Leur exigence est sans appel : « Si vous renoncez à la Constitution pour gouverner uniquement selon la Charia, la guerre prendra fin. Sinon, elle continuera. » Cette déclaration sonne comme un avertissement pour la junte, dont le discours souverainiste se heurte à une réalité bien plus radicale.
Des groupes armés aux objectifs bien plus vastes que la simple opposition à l’Occident
Contrairement à la rhétorique officielle, les organisations jihadistes ne combattent pas uniquement la présence française ou américaine. Leur cible est l’État nigérien dans sa globalité : ses institutions, ses lois, son modèle de gouvernance. Leur projet n’est pas de remplacer un dirigeant par un autre, ni de chasser une puissance étrangère, mais de substituer un ordre politico-religieux à l’organisation actuelle du pays. Dès lors, le départ des troupes occidentales ou le changement de régime à Niamey ne modifient en rien leur détermination.
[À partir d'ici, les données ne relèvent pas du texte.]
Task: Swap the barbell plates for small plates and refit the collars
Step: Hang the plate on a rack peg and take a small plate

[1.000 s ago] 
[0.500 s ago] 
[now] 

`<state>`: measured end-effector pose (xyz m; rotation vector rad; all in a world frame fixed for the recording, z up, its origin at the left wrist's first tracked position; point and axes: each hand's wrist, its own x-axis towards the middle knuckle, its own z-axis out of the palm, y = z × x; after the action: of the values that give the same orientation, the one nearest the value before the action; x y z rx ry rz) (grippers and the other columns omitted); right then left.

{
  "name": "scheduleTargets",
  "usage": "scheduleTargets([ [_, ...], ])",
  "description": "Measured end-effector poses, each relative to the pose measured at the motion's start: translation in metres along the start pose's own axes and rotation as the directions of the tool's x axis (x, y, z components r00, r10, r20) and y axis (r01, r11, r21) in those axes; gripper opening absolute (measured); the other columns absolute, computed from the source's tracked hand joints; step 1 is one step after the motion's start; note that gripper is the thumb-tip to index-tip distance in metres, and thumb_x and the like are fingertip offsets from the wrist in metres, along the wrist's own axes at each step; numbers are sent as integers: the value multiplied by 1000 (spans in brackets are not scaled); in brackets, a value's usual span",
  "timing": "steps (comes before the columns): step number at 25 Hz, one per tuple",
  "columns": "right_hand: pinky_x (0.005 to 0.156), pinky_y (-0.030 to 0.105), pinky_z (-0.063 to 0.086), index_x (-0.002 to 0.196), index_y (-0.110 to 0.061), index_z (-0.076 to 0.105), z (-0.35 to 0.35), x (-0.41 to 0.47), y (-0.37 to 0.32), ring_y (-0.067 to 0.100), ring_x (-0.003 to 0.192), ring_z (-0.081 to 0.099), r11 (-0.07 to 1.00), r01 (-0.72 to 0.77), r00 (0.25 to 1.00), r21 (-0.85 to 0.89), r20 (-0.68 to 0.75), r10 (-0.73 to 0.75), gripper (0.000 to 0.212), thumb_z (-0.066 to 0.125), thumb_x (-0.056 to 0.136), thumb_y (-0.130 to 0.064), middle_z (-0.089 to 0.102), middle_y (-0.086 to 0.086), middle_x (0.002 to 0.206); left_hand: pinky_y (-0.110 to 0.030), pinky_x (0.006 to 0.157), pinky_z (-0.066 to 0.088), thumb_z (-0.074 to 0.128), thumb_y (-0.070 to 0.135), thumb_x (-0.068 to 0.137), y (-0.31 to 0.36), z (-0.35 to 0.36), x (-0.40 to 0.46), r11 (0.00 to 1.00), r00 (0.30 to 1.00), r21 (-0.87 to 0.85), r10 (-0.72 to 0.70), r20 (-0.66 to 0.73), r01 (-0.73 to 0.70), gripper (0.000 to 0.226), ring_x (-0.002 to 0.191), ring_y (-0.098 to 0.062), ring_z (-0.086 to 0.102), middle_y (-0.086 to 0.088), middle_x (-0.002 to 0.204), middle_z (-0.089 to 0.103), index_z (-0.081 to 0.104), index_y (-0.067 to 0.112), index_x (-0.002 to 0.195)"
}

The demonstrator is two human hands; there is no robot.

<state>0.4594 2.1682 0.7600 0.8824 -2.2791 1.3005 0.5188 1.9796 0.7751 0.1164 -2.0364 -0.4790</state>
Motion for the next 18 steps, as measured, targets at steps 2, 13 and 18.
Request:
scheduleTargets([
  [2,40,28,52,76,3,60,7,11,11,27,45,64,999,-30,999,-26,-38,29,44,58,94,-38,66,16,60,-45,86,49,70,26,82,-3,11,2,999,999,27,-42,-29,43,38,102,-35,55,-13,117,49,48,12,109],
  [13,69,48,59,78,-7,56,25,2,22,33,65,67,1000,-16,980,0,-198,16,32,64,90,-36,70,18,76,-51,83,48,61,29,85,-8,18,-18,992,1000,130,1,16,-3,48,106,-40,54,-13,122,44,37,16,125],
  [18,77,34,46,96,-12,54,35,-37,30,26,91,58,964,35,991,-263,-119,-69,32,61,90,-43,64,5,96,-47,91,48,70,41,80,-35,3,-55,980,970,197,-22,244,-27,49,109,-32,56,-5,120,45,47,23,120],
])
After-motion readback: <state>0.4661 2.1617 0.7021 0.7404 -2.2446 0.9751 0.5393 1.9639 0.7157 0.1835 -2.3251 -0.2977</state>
Cette incompréhension stratégique illustre l’impasse dans laquelle se trouve la junte. En misant sur une centralisation du pouvoir et une plus grande autonomie militaire pour résoudre la crise, les autorités ont sous-estimé l’ampleur de la menace. Malgré les réorganisations internes depuis 2023, les attaques persistent dans plusieurs régions, exploitant les failles d’un État encore fragilisé par des années de conflits.
Un bilan sécuritaire et diplomatique en demi-teinte
Les sanctions régionales, la dégradation des relations avec d’anciens partenaires et la suspension de certaines aides ont lourdement pesé sur les capacités du Niger. Si certaines de ces mesures ont été assouplies, leurs conséquences économiques et logistiques continuent de freiner l’action publique. Malgré un rapprochement avec la Russie et les autres pays de l’Alliance des États du Sahel (AES), les résultats escomptés en termes de sécurité tardent à se matérialiser.
Les populations des zones les plus exposées subissent toujours les conséquences de cette instabilité : déplacements forcés, attaques récurrentes, et surtout la fermeture d’infrastructures essentielles comme les écoles ou les centres médicaux. Le discours souverainiste, censé renforcer la légitimité du régime, se heurte désormais aux exigences des groupes armés, qui rejettent toute référence à l’islam en dehors de leur cadre idéologique strict.
Un dilemme sans issue apparente pour la junte
Le pouvoir militaire se trouve pris au piège d’une équation impossible. Accepter les conditions du JNIM reviendrait à renoncer aux principes fondateurs de la République nigérienne, voire à remettre en cause son existence même. Refuser ces demandes, c’est poursuivre une guerre longue, coûteuse et incertaine contre un adversaire dont la motivation est autant religieuse que militaire.
Cette situation met en lumière une vérité plus large : la lutte contre le jihadisme ne se résume pas à une question de souveraineté ou d’alliances. Elle exige des institutions stables, une présence étatique effective, une coopération régionale renforcée, et surtout une réponse aux fractures sociales et économiques que les groupes armés exploitent pour recruter.
Pour le général Tiani, le constat est amer. Renverser un gouvernement est une chose, mais transformer les dynamiques d’un conflit enraciné depuis plus de dix ans en est une autre. En plaçant la souveraineté au cœur de sa stratégie, il a suscité des espoirs démesurés. Pourtant, les jihadistes rappellent que leur combat vise moins un partenaire étranger ou un dirigeant précis que l’État lui-même. Tant que cette réalité ne sera pas pleinement intégrée, le Niger restera prisonnier d’une guerre dont l’issue semble chaque jour plus incertaine.